CEV=C+Mn/6+(Cr+Mo+V)/5+(Cu+Ni)/15
上式の元素記号には、それぞれの元素の含有量が質量%で代入される。 - 請求項1に記載の継目無鋼管であって、
前記化学組成が、質量%で、
Ti:0.01〜0.03%、
を含む、継目無鋼管。 - 請求項1又は2に記載の継目無鋼管であって、
シャルピー衝撃試験によって得られる破面遷移温度vTrsが、−40℃以下である、継目無鋼管。 - 化学組成が、質量%で、C:0.11〜0.20%、Si:0.15〜0.35%、Mn:1.25〜1.50%、P:0.030%以下、S:0.020%以下、Cr:0.10〜0.25%、V:0.01〜0.10%、Cu:0.10%以下、Ni:0.10%以下、Mo:0.10%以下、B:0.0020%以下、Ti:0〜0.03%、残部:Fe及び不純物である素管を準備する工程と、
前記素管を、50℃/秒以上の昇温速度でAc3点以上の温度に加熱した後、少なくとも850〜500℃の温度範囲の冷却速度が50℃/秒以上になるように冷却して焼入れする工程と、
前記焼入れした素管を、引張強さが700MPa以上になるように焼戻しする工程とを備え、
前記化学組成を下記の式に代入して得られる炭素当量CEVが0.36〜0.43である、請求項1に記載の継目無鋼管の製造方法。

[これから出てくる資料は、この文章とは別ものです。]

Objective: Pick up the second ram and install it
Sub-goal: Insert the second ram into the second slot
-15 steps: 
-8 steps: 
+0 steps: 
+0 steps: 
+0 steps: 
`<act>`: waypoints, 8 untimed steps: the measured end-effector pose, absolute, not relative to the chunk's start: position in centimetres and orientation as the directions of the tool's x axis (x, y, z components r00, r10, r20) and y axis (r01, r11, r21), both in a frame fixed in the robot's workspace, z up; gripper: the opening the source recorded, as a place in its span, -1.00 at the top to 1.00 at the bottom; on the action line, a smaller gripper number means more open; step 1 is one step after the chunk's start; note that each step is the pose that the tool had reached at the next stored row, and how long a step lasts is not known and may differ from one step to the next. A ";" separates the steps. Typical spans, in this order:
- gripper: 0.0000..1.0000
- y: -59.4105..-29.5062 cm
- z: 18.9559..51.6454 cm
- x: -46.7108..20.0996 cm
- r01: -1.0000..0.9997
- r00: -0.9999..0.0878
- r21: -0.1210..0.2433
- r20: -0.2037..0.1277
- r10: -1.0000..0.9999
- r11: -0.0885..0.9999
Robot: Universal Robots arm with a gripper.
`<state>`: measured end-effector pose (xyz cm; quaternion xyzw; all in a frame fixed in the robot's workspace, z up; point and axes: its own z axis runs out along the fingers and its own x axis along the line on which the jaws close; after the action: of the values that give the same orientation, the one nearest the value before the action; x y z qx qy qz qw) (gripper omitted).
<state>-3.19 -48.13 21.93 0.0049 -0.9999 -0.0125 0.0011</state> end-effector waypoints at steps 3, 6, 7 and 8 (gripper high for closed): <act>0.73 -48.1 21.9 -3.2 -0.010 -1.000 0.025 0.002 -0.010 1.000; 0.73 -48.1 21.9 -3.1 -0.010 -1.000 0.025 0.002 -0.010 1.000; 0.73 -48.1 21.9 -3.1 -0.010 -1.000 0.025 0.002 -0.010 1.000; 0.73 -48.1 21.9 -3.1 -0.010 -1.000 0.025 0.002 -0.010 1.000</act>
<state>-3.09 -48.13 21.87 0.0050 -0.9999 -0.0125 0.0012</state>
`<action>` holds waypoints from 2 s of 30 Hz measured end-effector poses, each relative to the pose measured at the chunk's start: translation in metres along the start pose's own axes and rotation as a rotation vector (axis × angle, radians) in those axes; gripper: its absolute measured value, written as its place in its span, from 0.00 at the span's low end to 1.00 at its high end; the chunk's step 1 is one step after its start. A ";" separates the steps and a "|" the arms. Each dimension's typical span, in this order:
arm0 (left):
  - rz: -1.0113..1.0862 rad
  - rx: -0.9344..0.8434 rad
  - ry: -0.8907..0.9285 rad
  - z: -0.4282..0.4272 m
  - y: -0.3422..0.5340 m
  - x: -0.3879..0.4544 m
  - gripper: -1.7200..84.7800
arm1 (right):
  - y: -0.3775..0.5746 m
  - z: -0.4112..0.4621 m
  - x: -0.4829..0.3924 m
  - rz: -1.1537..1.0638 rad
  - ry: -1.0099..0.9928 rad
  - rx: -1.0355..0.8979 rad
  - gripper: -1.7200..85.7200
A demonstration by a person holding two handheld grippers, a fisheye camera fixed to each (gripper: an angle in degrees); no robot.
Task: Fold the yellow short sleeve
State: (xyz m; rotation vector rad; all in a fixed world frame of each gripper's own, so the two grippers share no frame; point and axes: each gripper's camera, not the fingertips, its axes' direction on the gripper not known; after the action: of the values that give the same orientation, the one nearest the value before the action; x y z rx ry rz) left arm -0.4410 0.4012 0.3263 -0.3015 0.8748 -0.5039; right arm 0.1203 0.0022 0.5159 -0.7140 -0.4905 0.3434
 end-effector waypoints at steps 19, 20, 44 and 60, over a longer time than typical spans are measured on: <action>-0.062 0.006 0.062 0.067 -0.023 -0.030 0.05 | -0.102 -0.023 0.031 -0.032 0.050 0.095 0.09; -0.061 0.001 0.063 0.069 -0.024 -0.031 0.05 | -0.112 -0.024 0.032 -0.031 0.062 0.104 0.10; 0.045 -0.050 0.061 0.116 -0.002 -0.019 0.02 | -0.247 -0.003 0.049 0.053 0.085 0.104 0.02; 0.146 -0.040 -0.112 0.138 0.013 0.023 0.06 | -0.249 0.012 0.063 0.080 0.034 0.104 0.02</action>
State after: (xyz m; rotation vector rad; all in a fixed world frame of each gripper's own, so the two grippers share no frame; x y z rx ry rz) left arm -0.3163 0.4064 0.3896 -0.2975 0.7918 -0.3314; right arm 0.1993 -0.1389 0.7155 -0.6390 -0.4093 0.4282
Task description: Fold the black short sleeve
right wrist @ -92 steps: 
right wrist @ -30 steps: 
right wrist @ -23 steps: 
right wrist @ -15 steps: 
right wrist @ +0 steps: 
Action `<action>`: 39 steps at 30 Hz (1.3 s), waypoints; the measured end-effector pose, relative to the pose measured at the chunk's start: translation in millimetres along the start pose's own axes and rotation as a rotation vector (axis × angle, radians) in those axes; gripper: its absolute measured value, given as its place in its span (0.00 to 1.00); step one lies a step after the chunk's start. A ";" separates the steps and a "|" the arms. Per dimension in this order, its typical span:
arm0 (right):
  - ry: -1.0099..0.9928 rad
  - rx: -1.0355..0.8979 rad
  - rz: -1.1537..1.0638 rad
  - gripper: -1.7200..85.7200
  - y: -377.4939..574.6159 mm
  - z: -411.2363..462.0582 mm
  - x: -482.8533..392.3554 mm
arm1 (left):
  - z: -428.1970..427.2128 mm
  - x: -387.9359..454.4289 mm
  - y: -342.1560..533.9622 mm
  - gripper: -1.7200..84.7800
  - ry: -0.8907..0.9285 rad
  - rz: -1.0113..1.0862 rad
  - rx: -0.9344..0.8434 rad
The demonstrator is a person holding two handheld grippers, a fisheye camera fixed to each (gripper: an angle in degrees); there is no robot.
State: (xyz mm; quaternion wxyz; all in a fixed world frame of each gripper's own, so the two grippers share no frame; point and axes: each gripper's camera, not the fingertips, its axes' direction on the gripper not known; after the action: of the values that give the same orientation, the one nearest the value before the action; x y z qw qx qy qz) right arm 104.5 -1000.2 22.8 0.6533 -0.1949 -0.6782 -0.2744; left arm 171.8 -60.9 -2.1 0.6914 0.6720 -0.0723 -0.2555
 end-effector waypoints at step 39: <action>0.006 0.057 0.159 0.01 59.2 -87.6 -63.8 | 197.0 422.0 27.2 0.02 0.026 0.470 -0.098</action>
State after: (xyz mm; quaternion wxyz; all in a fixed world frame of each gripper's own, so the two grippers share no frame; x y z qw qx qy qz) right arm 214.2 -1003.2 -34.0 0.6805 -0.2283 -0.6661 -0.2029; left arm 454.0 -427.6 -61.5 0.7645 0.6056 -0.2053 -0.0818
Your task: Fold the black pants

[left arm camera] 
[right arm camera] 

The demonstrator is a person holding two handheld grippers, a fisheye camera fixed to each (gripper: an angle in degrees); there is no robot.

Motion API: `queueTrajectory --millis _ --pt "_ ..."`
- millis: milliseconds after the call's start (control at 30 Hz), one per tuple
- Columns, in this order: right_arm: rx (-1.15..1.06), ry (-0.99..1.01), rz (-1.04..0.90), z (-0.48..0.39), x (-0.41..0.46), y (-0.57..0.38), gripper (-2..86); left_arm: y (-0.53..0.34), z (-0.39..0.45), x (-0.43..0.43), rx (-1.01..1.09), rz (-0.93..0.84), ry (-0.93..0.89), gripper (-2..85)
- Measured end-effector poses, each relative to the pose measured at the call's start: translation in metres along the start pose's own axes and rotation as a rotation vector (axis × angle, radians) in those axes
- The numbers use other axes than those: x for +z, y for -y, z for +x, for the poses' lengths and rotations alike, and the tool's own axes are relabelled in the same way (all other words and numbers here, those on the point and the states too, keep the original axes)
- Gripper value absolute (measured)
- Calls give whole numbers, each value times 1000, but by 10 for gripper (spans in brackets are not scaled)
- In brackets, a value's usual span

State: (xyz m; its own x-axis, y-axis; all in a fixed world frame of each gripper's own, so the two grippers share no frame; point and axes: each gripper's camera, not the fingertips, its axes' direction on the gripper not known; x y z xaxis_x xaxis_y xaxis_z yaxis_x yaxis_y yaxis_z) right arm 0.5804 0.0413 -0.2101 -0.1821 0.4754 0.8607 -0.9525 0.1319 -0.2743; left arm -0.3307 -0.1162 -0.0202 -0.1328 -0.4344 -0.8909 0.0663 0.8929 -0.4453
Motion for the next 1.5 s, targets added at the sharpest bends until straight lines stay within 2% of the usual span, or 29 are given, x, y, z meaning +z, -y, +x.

CEV=C+Mn/6+(Cr+Mo+V)/5+(Cu+Ni)/15
上式の元素記号には、それぞれの元素の含有量が質量%で代入される。 - 請求項4に記載の継目無鋼管の製造方法であって、
前記化学組成が、質量%で、
Ti:0.01〜0.03%、
を含む、継目無鋼管の製造方法。 - 請求項4又は5に記載の継目無鋼管の製造方法であって、
シャルピー衝撃試験によって得られる破面遷移温度vTrsが、−40℃以下である、継目無鋼管の製造方法。